Insomma, è chiaro che, fra doping amministrativo e doping farmacologico, non c’è differenza. E lo “Sport”, quello con la lettera maiuscola, quello che ha esaltato le folle con la lealtà, il sacrificio, lo studio di tecniche e la scoperta di talenti, si disgrega nella sua accezione “eroica” per ridursi ad una pratica di furbastri evasori con la pretesa di vedersi riconosciuta legalmente questa “virtù”.
Concepito così, lo sport non serve a nessuno, neppure ai fans più radicali:
Prova ne è la sospensione del derby romano da parte delle opposte tifoserie: della partita non fregava niente a nessuno.
Tutti i nodi sono arrivati al pettine.
Ricominciamo daccapo.

E iniziamo a dire che con lo stesso rigore con cui si condanna l’atleta per l’assunzione di sostanze proibite, si rispettino le leggi amministrative, i bilanci, le spese e le entrate.
Si riducano gli stipendi ai dipendenti e si contengano entro un 30% – 40% del bilancio di previsione, si attivino fonti di utili da una serie di servizi connessi al club: ristoranti negli stadi, negozi, utilizzo societario dell’immagine dei calciatori, si cancellino i monopoli di società di procuratori, si incentivino le scuole calcio private e di club, si obblighino questi ultimi a mandare in campo almeno due elementi provenienti dalle giovanili.

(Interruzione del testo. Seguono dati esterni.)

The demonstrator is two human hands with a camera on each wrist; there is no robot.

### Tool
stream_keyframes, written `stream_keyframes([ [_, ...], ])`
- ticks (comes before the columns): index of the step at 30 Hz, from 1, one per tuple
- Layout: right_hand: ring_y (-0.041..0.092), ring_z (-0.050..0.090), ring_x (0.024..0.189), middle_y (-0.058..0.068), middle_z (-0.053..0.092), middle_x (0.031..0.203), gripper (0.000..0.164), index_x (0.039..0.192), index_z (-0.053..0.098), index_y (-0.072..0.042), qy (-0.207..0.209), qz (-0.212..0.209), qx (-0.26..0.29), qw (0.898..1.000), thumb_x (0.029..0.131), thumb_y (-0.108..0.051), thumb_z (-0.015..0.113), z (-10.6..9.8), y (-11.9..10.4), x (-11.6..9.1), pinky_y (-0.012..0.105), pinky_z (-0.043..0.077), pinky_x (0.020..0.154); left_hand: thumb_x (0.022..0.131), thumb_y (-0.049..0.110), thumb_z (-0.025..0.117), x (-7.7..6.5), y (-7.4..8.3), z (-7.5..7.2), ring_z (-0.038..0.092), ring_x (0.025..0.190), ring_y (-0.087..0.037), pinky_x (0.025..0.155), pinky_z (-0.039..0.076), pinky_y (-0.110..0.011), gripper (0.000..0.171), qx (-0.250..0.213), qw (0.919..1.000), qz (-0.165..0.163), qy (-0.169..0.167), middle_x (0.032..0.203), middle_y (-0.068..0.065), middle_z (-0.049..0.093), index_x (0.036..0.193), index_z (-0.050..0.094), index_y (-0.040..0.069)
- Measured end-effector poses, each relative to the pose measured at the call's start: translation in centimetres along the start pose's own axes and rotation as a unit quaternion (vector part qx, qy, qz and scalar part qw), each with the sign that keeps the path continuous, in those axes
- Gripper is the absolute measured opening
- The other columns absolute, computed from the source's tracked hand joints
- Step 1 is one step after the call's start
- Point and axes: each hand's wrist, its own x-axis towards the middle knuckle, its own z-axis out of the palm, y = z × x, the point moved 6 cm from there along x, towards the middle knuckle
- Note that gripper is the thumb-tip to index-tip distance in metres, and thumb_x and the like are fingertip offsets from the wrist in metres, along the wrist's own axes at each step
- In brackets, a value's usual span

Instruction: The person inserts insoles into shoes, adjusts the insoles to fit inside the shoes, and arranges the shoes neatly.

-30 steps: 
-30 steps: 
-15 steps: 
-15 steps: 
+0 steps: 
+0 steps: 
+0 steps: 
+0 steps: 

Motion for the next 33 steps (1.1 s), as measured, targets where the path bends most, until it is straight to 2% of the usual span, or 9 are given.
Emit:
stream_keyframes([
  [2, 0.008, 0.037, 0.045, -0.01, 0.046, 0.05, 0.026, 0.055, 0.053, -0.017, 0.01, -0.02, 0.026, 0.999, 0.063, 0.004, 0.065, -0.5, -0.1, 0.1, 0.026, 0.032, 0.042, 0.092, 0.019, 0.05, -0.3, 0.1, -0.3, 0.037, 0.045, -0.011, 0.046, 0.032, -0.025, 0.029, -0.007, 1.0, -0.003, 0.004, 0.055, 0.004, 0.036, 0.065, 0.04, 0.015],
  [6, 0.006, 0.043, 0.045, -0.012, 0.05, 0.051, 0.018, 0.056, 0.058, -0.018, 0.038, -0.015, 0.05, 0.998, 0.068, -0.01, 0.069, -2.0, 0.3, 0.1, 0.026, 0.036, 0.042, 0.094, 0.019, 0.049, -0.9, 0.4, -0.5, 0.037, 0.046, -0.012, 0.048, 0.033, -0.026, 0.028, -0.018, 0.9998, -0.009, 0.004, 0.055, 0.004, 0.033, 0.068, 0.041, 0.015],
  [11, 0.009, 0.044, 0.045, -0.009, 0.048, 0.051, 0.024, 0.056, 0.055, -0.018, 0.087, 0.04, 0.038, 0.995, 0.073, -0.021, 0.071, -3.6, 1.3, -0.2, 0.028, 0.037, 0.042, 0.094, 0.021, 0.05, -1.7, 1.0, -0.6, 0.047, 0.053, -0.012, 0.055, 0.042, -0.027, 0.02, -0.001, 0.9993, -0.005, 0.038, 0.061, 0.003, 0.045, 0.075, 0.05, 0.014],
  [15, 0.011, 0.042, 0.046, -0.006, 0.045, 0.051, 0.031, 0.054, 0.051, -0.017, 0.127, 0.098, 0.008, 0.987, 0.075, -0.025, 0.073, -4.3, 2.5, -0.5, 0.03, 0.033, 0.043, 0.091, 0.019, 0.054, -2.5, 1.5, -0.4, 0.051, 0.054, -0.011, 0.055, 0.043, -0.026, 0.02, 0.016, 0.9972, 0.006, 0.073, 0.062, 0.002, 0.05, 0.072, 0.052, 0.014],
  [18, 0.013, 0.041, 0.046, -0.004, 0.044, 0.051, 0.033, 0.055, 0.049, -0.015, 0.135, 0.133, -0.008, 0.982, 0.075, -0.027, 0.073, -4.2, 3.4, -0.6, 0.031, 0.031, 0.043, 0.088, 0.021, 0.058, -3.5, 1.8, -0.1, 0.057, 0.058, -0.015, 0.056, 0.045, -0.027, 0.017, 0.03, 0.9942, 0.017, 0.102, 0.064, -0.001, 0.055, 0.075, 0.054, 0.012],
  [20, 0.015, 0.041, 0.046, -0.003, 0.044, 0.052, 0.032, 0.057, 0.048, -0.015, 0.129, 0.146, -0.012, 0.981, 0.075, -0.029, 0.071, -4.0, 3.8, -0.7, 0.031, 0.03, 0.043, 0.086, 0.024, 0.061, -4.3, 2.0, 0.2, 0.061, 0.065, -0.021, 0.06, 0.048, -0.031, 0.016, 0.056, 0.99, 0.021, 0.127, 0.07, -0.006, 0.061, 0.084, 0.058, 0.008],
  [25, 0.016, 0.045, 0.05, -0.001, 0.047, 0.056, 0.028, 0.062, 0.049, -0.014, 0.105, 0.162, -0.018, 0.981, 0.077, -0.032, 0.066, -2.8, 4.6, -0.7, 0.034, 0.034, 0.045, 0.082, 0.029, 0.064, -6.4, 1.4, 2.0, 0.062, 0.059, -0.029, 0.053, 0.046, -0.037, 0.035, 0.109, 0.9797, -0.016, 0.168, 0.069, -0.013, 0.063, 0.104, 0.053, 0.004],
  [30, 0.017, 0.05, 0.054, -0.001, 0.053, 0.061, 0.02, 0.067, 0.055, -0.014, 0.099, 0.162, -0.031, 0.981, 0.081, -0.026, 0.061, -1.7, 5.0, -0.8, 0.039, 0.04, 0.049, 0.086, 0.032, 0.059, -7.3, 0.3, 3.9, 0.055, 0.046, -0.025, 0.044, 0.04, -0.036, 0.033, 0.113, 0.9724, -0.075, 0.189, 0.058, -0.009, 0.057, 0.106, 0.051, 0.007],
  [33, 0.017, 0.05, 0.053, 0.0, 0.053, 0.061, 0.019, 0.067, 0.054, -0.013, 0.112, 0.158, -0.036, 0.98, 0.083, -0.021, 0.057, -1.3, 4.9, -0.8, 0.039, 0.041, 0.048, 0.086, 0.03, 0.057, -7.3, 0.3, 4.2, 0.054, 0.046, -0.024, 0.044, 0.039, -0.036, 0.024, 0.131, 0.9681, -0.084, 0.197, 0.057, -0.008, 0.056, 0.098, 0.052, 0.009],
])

Bisogna ricostruire, senza lifting, il valore etico della pratica sportiva; esercizio che necessita di specialisti.
La scuola deve assumersene il compito e diffondere fra i giovani che il successo che ogni atleta si attende deve essere solo il frutto di sacrifici, fatti nel rispetto di se stessi e degli avversari.
Poi, se c’è un Presidente che vuole uscire dalle regole e vuole giocarsi il patrimonio personale con ingaggi da favola, incentivi, premi e scialacqui, ben venga.

Purché copri preventivamente, e in contanti, la sua magnanimità.
Si soffrirà un anno, forse due o tre, ma almeno avremmo restituito allo “Sport”, sempre quello con la lettera maiuscola, il senso che gli appartiene e lo avremmo depurato di sovrapposizioni stantie, cause di tanti mali.